=== WHAT IS EXPECTED ===
Keep to one stretch of the data below, the lines from the one with "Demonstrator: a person" up to and including the one with "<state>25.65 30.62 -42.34", and return that stretch exactly.

=== DATA SHOWN ===
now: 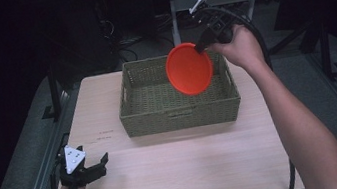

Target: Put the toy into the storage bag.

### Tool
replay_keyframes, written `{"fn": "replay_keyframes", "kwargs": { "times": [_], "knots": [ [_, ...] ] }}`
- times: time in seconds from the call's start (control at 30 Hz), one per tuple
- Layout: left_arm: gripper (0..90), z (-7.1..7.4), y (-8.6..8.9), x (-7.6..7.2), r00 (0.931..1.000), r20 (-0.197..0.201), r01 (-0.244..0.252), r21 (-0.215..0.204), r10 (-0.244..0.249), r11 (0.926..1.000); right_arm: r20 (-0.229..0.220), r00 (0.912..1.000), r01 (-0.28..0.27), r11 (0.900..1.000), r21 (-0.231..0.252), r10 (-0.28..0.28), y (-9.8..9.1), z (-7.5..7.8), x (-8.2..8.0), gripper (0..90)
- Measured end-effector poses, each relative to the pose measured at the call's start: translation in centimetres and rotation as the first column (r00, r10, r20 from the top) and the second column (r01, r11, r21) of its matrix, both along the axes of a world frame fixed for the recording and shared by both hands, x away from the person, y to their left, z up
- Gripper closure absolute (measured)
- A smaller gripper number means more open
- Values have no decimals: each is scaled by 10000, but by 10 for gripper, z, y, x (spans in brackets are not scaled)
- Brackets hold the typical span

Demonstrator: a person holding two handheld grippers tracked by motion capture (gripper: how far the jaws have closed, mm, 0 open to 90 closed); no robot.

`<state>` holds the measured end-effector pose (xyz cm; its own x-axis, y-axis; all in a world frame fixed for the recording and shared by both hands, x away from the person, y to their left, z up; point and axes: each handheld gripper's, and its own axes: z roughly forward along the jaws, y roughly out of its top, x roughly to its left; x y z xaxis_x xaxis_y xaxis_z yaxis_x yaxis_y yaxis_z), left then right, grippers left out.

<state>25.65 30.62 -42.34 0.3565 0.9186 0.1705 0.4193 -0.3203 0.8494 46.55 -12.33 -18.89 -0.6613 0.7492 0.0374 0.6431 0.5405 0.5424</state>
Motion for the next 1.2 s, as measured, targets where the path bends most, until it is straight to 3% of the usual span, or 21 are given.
{"fn": "replay_keyframes", "kwargs": {
  "times": [0.6,0.83,1.2],
  "knots": [
    [129,0,0,0,10000,54,22,-27,-22,10000,-335,9973,657,9978,-116,-661,4,-35,34,820],
    [128,0,-1,0,10000,87,-6,-171,7,9999,-604,9938,930,9956,-124,-935,5,-55,42,820],
    [128,0,0,-1,10000,24,44,-56,-43,10000,-1012,9876,1185,9927,-213,-1200,-1,-79,51,820]
  ]
}}
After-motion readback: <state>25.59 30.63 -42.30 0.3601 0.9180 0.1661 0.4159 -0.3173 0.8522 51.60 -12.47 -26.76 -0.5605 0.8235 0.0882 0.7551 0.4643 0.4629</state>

=== OUTPUT FOR THIS EXERCISE ===
Demonstrator: a person holding two handheld grippers tracked by motion capture (gripper: how far the jaws have closed, mm, 0 open to 90 closed); no robot.

`<state>` holds the measured end-effector pose (xyz cm; its own x-axis, y-axis; all in a world frame fixed for the recording and shared by both hands, x away from the person, y to their left, z up; point and axes: each handheld gripper's, and its own axes: z roughly forward along the jaws, y roughly out of its top, x roughly to its left; x y z xaxis_x xaxis_y xaxis_z yaxis_x yaxis_y yaxis_z), left then right, grippers left out.

<state>25.65 30.62 -42.34 0.3565 0.9186 0.1705 0.4193 -0.3203 0.8494 46.55 -12.33 -18.89 -0.6613 0.7492 0.0374 0.6431 0.5405 0.5424</state>

The answer has been fully stated.